China’s central bank is joining the balancing act of developed-world counterparts as it moves to free up at least US$800 billion in funds for lenders, seeking to support growth without inflaming financial risk.
The world’s largest emerging market plans to broaden the definition of a deposit next year, boosting the lending capacity of Chinese banks that have to cap loans at 75 percent of funds held. The relaxation, reported by the Xinhua news agency on Sunday, could make an additional 5 trillion yuan to 5.5 trillion yuan (US$804.15 billion to US$884.56 billion) available, analysts at Credit Agricole CIB and Guotai Junan Securities Co said.
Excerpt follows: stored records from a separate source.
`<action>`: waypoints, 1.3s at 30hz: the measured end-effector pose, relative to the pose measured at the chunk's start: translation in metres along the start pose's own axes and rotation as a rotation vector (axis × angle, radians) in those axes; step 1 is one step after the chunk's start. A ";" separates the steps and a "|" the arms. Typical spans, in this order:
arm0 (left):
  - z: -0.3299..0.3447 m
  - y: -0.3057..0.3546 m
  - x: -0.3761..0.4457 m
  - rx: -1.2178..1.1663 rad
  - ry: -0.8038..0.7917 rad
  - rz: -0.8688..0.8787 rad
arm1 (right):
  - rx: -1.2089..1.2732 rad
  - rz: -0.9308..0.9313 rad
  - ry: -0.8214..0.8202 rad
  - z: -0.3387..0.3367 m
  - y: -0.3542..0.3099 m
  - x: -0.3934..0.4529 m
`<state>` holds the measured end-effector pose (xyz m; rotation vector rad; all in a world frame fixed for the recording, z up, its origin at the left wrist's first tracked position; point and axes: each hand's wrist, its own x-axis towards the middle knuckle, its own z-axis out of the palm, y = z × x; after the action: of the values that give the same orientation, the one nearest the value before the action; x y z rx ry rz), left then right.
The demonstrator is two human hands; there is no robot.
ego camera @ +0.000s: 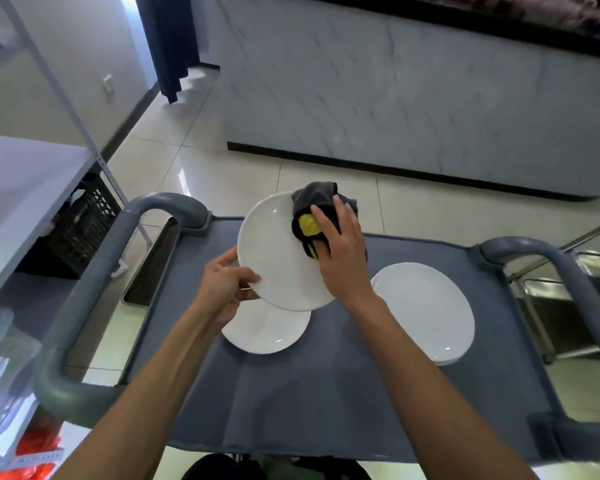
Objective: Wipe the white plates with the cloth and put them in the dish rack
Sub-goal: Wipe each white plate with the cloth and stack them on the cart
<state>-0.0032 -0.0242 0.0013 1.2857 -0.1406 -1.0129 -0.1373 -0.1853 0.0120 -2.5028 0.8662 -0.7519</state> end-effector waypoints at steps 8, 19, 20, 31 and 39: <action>0.021 0.005 0.008 -0.105 0.041 0.044 | 0.055 0.064 0.044 -0.001 0.001 -0.038; 0.031 0.009 0.006 -0.099 0.010 0.115 | 0.172 0.136 0.146 0.039 -0.057 -0.077; 0.031 0.009 0.005 -0.087 0.009 0.126 | 0.171 0.129 0.139 0.041 -0.059 -0.079; 0.019 0.010 0.004 0.012 -0.033 0.134 | 0.095 0.113 0.111 0.009 -0.015 -0.051; 0.017 0.008 0.003 0.077 -0.145 0.105 | 0.020 0.061 0.099 -0.010 -0.002 -0.013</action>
<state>-0.0071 -0.0394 0.0126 1.2608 -0.3579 -1.0177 -0.1511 -0.1768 0.0166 -2.4273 0.9591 -0.8667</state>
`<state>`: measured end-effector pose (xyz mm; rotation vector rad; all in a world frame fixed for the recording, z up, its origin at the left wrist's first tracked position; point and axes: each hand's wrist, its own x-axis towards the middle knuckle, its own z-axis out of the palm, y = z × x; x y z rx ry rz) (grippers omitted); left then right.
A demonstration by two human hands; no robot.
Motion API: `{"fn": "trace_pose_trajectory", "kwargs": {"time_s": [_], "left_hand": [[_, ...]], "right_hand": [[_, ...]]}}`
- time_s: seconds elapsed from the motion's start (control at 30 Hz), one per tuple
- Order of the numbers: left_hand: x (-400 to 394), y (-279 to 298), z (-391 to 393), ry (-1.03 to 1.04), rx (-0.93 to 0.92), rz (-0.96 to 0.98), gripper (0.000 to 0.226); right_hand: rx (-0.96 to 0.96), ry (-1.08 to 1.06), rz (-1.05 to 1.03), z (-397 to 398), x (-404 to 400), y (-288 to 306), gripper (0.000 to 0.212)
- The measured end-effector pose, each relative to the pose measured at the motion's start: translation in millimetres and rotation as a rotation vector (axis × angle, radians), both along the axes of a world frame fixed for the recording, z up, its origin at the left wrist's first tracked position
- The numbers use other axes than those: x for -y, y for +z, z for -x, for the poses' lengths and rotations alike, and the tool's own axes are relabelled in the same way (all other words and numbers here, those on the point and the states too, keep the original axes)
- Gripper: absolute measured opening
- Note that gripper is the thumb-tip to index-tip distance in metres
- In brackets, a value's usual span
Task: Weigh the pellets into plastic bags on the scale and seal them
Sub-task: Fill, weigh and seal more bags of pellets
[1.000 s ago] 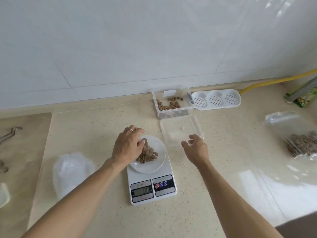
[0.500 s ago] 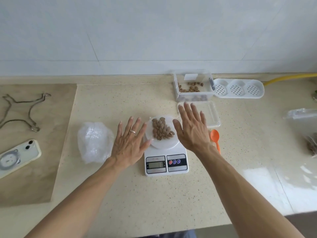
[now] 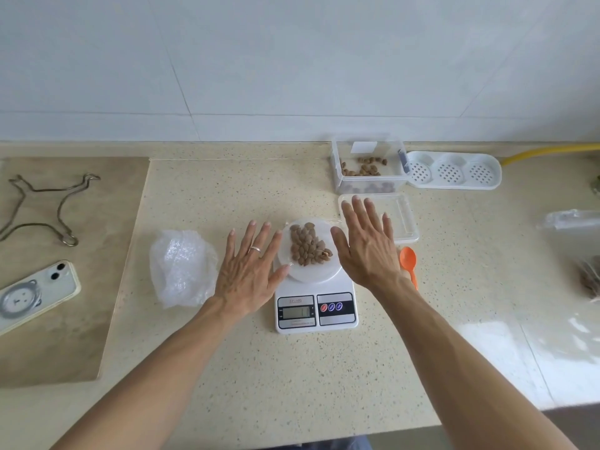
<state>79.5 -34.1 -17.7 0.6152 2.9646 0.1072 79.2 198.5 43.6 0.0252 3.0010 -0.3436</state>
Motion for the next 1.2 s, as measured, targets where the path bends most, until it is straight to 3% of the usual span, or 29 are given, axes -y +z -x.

“The change in rules allows the extension of additional loans worth half of this year’s new lending,” Hong Kong-based Credit Agricole CIB economist Dariusz Kowalczyk said. “Policymakers across the globe are trying to boost demand by increasing bank lending, especially to businesses, so in this sense China’s efforts to boost lending fit well.”
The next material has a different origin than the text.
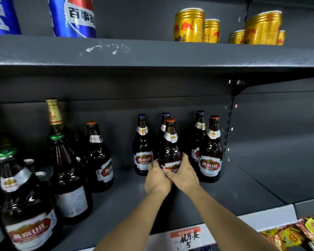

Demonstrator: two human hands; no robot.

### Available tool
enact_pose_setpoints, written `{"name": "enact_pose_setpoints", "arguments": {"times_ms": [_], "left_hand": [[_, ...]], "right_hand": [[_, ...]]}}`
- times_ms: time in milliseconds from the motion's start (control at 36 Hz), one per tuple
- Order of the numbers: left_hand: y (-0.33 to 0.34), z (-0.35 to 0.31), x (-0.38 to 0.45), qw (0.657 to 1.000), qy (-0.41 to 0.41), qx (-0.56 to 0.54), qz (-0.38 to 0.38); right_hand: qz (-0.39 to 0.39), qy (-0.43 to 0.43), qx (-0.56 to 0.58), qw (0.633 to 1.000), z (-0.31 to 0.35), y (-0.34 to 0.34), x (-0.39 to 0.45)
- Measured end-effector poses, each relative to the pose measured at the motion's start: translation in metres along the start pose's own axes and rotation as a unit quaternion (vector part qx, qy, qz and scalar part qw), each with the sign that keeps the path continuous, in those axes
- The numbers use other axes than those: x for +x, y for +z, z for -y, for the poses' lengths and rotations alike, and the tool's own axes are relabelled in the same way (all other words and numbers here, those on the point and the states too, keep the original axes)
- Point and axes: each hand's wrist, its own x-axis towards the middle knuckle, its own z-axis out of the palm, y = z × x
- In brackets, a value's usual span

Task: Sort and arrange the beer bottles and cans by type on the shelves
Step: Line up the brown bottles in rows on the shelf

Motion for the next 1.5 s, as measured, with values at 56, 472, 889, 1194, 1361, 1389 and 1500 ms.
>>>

Central bankers worldwide are hunting for new ways to stimulate investment as elevated debt levels in developed nations stifle how governments can respond and record-low borrowing costs limit room for monetary maneuvering.
Amid global concerns that asset bubbles are a by-product of increased liquidity, the People’s Bank of China’s challenge is to support growth sufficiently to avoid political discontent while discouraging a renewed borrowing binge.
China’s Shanghai Composite Index climbed to the highest level since January 2010 yesterday morning and Hong Kong shares jumped the most in a year on optimism that authorities are taking steps to bolster economic growth.
Industrial & Commercial Bank of China Ltd (中國工商銀行) and China Construction Bank Corp (中國建設銀行), the nation’s biggest lenders, gained more than 3 percent in Hong Kong, while a gauge of financial shares elsewhere in China jumped to a six-year high.
The central bank plans to count savings held by lenders for non-deposit-taking financial institutions as bank deposits next year, Xinhua reported, citing unidentified lenders. The bank is to temporarily waive the reserve requirement for such deposits, and the change is expected help lower banks’ loan-to-deposit ratio, Xinhua reported.
The adjustment “can release, in theory, a maximum amount of 5.5 trillion yuan of extra bank credit,” Guotai Junan Securities (國泰居安證券) economists led by Ren Zeping (任濟平) wrote in a note yesterday.
China’s new local currency loans this year stood at 9.1 trillion yuan as of last month. According to the latest quarterly central bank survey of lenders, the loan demand climate index — a measure of demand for bank credit — has fallen to the lowest level in the fourth quarter since the last quarter of 2008.
“It is pretty clear that Beijing is trying to stimulate lending and they are trying not to use strong measures” such as a reserve requirement ratio cut or a change in the 75 percent loan-to-deposit ratio, Kowalczyk said.
The weaknesses in the economy mean that the impact of the credit expansion will be “limited,” Barclays PLC lead China economist Chang Jian (常健) said in Hong Kong.
“Quotas for bank lending have already been relaxed,” she said. “As growth is weak and banks are concerned about bad loans, banks are prudent in lending.”
Still, the new definition of deposits could help the central bank monitor and manage liquidity, she said.